Entonces, el paleontólogo se volvió y me dijo algo disgustado:
—Oye, qué es eso del orden. Esto no es un cuento. Si quieres un cuento, te lees el
Génesis. La evolución no tiene la estructura de un relato. No hay planteamiento, nudo y
desenlace. La evolución es el mundo del caos.

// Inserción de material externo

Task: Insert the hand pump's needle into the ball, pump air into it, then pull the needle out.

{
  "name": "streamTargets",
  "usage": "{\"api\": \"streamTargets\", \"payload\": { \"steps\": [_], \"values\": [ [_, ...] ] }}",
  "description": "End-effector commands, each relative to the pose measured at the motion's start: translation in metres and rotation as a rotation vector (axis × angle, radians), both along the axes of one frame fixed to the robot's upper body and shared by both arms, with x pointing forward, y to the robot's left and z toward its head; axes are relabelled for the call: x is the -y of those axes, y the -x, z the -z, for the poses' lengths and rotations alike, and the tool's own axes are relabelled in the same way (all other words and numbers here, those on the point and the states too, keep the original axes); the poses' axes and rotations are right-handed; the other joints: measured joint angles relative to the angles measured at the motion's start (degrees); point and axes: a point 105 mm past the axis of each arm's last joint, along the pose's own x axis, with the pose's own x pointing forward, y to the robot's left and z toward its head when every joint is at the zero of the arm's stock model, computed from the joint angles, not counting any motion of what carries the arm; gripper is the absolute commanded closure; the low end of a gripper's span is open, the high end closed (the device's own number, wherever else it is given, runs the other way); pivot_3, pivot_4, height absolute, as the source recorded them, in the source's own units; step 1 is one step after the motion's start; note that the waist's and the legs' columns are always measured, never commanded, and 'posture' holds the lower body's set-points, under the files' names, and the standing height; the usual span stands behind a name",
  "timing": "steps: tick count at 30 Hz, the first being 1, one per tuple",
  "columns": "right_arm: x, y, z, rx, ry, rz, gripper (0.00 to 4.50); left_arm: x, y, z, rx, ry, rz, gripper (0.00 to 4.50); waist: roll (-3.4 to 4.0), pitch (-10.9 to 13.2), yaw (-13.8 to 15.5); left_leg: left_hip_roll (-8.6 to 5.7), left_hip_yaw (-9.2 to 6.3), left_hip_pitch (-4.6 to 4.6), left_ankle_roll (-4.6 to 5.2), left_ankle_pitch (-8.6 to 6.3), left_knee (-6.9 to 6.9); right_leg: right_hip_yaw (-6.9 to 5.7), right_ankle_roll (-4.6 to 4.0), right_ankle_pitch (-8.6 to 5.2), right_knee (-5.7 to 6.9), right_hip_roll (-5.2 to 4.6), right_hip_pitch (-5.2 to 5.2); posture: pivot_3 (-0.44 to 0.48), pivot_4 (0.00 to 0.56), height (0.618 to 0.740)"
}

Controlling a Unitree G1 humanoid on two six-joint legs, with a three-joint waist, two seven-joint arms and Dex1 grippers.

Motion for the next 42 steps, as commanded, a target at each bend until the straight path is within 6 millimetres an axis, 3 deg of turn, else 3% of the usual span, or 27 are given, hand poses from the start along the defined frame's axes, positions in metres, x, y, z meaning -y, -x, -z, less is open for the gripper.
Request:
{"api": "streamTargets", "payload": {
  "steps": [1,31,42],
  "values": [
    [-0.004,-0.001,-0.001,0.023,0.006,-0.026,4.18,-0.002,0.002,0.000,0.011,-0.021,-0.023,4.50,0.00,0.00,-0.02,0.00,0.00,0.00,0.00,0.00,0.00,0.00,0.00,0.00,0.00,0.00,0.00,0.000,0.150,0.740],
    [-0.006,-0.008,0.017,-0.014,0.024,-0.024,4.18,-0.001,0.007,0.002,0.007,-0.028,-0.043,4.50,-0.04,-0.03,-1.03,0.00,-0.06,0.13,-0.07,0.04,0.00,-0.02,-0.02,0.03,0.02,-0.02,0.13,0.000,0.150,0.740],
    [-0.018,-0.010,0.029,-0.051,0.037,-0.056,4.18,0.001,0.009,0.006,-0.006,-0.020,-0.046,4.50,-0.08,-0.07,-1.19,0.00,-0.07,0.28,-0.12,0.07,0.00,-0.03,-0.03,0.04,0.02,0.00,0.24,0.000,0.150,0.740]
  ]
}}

—¿En la evolución no suceden unas cosas después de otras? —pregunté
ingenuamente.
—Pues a veces no. Estoy siguiendo un orden cronológico como un mero pretexto,
¿vale?
—Vale, vale.
—Mira, más del noventa por ciento de las calorías que ingiere la humanidad
proceden del arroz, el trigo, la patata y el maíz. Cuatro plantas. Un extraterrestre nos
apuntaría en el grupo de los vegetarianos. Ahora bien, ¿los neandertales eran
carnívoros? Claro que sí, porque durante tres cuartas partes del año no hay nada
vegetal. Los frutos se producen a finales de verano y en el otoño, eso sí, en cantidades
brutales. Piensa en la bellota. Estrabón decía que éramos un pueblo comedor de
bellotas.
—¿Se conserva bien la bellota?
—Bueno, hay que convertirla en harina y hacer tortas. En el otoño la cantidad de
bellota es brutal. Las tortas se comían todo el año. La base de la alimentación del ibero
era la torta. Pero en la Prehistoria no había molinos. No sabían moler.
Por fin, Arsuaga decidió moverse y fuimos caminando hacia una pollería
decepcionante, porque él estaba en el Homo erectus y quería ver algo de caza, que apenas
había.
—Antes —le dijo al dependiente—, las perdices y los faisanes estaban colgados de
unos ganchos, con todo su plumaje, daba gusto verlos.
—Ahora no nos lo permiten —se justificó el pollero.